A suit of armor made of tinfoil and filled with inflatable foam stands lopsided in the corner. A contraption linked by oxygen tubes to an air pump made of old Evian bottles and strapped to a rusted dolly wheezes “yooo-waa-wee.” The primitive plastic bellows, the carved reed that makes the sounds, all of this was made from scratch by Hawkinson.

“There is this artist-stranded-on-a-desert-island quality to the machine pieces, where I am just using whatever materials are available,” Hawkinson says. “I’m always looking for something that sustains my attention.”

Hawkinson considers it dishonest and boring to resort to convenient solutions. He obsessively takes on new challenges in the appearance and technique behind his work and evades the very characteristic sought by most artists: an identifiable style. To address this issue, Hawkinson built a machine that signs his name, a personal joke on the fact that he refuses to develop a signature style.

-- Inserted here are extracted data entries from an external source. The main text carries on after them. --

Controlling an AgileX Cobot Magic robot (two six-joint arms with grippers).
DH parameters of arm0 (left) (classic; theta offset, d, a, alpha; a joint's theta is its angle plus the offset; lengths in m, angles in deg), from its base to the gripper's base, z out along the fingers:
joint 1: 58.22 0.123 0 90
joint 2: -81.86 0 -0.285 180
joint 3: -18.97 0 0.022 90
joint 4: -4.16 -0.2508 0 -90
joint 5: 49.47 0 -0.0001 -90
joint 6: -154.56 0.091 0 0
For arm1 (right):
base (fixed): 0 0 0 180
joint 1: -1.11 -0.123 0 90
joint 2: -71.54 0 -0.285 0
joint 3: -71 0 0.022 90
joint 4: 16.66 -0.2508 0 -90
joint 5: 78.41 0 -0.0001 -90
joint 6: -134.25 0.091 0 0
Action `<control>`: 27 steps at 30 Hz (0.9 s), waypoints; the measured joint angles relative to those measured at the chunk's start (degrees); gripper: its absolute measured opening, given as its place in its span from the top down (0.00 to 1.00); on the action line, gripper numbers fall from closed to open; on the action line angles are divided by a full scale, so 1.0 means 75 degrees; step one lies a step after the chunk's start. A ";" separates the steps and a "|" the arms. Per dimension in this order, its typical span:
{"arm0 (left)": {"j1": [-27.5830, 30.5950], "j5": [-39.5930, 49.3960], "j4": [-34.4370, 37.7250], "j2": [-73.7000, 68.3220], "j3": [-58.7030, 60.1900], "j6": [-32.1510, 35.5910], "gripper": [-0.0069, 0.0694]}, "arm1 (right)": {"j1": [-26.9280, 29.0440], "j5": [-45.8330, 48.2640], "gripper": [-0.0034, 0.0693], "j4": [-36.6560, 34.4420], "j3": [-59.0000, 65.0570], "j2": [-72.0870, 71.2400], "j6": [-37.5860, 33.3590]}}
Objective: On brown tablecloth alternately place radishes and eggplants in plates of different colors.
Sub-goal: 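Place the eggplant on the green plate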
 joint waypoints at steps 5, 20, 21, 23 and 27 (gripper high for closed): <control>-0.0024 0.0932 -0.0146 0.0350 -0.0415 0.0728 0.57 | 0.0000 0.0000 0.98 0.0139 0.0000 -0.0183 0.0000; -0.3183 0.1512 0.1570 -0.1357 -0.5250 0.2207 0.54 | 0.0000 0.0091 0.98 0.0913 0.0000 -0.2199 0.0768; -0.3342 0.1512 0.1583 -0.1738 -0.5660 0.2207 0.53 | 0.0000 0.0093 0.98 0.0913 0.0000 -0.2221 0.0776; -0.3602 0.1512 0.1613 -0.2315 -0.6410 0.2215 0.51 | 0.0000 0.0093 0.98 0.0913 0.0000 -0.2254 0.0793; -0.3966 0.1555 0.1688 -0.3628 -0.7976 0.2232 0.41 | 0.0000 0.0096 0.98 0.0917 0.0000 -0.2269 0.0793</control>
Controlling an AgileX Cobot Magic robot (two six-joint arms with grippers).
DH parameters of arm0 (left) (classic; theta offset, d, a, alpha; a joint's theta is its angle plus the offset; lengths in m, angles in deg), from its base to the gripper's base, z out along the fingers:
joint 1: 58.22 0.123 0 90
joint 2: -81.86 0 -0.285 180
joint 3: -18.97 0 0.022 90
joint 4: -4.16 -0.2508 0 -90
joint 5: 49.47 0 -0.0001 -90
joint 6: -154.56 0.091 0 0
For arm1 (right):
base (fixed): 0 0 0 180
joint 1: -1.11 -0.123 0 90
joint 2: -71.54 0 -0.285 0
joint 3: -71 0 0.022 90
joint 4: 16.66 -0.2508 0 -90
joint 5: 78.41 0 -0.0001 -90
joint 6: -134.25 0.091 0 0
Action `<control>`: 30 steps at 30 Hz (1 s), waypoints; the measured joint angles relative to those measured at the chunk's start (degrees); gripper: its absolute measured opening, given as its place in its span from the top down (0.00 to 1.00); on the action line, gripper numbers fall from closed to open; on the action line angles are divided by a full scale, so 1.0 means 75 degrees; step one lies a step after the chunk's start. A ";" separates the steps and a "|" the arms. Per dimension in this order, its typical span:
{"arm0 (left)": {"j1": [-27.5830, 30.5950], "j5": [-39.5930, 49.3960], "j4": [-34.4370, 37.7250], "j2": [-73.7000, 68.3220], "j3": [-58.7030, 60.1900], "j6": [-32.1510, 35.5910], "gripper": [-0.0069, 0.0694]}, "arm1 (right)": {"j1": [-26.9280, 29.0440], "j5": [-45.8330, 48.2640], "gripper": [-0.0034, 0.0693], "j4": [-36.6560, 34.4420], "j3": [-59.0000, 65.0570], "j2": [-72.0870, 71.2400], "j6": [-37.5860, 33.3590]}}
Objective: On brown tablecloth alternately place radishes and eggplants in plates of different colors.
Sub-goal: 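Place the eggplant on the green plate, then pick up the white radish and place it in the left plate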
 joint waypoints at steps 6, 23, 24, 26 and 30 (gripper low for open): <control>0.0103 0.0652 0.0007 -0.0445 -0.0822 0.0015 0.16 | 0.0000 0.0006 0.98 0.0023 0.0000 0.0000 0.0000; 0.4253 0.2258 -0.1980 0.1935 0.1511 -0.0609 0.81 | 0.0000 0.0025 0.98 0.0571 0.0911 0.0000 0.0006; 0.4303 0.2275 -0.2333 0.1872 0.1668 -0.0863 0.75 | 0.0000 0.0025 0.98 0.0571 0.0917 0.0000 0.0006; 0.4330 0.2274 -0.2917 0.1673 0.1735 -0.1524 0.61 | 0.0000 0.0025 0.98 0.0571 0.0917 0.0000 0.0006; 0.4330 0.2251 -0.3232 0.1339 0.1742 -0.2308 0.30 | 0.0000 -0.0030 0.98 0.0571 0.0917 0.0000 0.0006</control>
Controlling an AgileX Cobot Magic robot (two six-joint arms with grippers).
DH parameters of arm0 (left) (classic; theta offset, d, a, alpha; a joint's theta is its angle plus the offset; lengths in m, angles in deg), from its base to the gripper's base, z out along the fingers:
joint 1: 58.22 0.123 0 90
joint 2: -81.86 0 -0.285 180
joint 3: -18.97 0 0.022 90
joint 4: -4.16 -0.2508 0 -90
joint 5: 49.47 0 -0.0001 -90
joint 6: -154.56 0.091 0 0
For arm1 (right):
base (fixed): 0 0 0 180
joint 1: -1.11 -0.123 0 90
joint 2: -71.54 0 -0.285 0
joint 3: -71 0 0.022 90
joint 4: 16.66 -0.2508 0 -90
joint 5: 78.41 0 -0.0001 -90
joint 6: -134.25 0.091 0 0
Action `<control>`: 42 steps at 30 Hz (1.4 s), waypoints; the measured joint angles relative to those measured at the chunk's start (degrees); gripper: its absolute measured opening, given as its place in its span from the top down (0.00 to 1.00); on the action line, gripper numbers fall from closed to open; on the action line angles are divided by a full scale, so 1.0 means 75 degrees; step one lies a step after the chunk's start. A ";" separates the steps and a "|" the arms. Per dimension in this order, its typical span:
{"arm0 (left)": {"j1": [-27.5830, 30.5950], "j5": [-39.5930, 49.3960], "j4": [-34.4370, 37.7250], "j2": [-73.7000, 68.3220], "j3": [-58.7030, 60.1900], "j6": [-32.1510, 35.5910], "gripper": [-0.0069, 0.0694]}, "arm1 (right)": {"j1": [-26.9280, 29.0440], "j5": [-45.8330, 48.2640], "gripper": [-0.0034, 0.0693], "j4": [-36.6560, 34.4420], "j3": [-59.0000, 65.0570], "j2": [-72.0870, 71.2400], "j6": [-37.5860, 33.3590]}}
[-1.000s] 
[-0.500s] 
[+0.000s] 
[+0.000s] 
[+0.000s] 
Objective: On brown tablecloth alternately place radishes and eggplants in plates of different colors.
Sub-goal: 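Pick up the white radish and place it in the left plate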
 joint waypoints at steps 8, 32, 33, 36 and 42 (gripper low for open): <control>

One example of his recent fascination with machines that make sounds is an 8-foot-tall bagpipe made from glued tarpaulins. “It’s a traditional bagpipe with a chanter which plays the melody and drones, made of cardboard carpet roll tubes, which give it that wavering sound. I guess it’s an extension of my interest in speech and the body, in the way it sucks and exhales air.” The bagpipe plays 10 songs, including “A Bicycle Built for Two” and the Olympic theme. There is no computer chip or tape loop involved.

“It’s playing it right before your eyes,” Hawkinson explains. “It’s an aspect of sculpted sound that interests me; that is, the sound actually being made.”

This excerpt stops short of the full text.